The news about Lieutenant Colonel Bastian's Medal of Honor hit General Samson like the proverbial ton of bricks. The more he thought about it, the more he felt as if a house had fallen on him.
Though his first reaction was to swell with pride.
Samson had seen combat himself in his younger days, and he knew how tenuous courage on the battlefield could be. He also knew that for a soldier to get the Medal of Honor while managing somehow to survive was extremely difficult — luck really, since by definition the sort of selfless act the honor required meant death in nearly every case.
Samson had been on the mission that the President was citing Dog for.
Well, in the theater at least — and even a vague association provided at least a modicum of reflected glory. A commander takes responsibility for all that his people do, good and bad; personal feelings toward Dog aside, the colonel's success reflected well on his commanding officer, no matter how far removed from the actual event.
But as Samson thought about the implications, his mood quickly sank. For one thing, he wanted Bastian gone from Dreamland, and the medal would make it harder to push him out. It might even be impossible if Bastian decided to fight.

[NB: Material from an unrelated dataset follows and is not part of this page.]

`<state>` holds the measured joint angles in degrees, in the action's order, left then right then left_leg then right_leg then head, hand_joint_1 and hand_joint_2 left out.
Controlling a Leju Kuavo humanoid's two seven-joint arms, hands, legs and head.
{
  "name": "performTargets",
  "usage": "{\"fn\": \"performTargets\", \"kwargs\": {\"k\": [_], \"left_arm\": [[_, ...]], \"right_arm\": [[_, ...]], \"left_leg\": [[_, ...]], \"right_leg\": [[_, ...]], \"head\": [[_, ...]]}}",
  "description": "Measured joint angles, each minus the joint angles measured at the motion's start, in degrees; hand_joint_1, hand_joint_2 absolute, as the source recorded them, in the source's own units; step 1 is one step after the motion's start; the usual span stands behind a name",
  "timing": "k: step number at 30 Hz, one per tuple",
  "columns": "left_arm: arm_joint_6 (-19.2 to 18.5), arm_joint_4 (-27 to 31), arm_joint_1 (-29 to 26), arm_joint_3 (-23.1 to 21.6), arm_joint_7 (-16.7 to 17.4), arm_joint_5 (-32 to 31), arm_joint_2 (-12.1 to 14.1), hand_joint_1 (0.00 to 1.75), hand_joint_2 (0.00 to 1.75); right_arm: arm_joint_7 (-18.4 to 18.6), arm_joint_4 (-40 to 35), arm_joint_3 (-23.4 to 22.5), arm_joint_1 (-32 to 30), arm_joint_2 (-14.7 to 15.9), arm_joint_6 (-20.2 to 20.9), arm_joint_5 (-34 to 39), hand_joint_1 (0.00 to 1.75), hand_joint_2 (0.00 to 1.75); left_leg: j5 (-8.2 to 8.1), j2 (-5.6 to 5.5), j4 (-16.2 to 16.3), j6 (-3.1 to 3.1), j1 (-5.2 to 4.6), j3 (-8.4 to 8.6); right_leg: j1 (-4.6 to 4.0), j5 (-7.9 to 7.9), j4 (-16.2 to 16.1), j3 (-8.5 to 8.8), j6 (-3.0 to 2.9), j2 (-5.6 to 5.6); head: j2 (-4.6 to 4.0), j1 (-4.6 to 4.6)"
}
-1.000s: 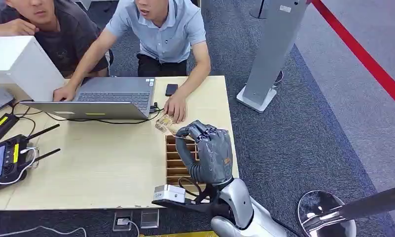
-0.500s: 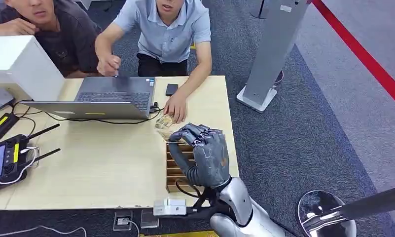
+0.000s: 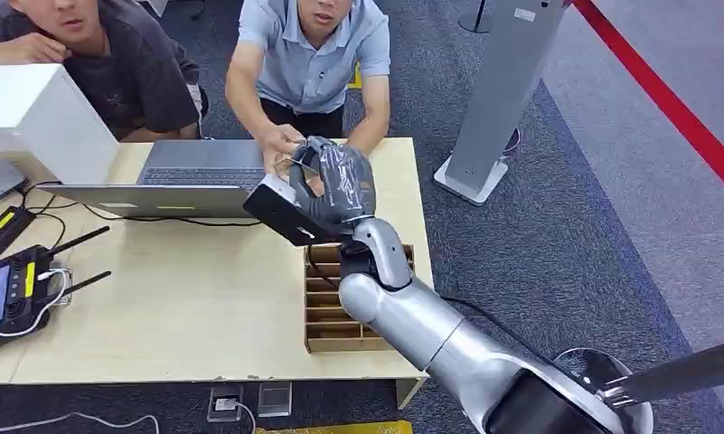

Worse, what if Bastian put his hand up to become wing commander? How could he refuse a Medal of Honor winner?
Bastian wasn't a full colonel, and wing commanders almost always were. But hell, the guy had held a post a major general now commanded, and had won a Medal of Honor in combat — only a supercilious prig would deny him the post if he truly wanted it.
How did Bastian get the medal, anyway? Samson wondered. Wasn't the process normally begun with a recommen dation from his commander? In what drunken stupor had he written that recommendation?
Samson's phone rang. He picked it up, and heard his chief civilian secretary, Chartelle Bedell, tell him in her singsong voice that Admiral Balboa was on the line.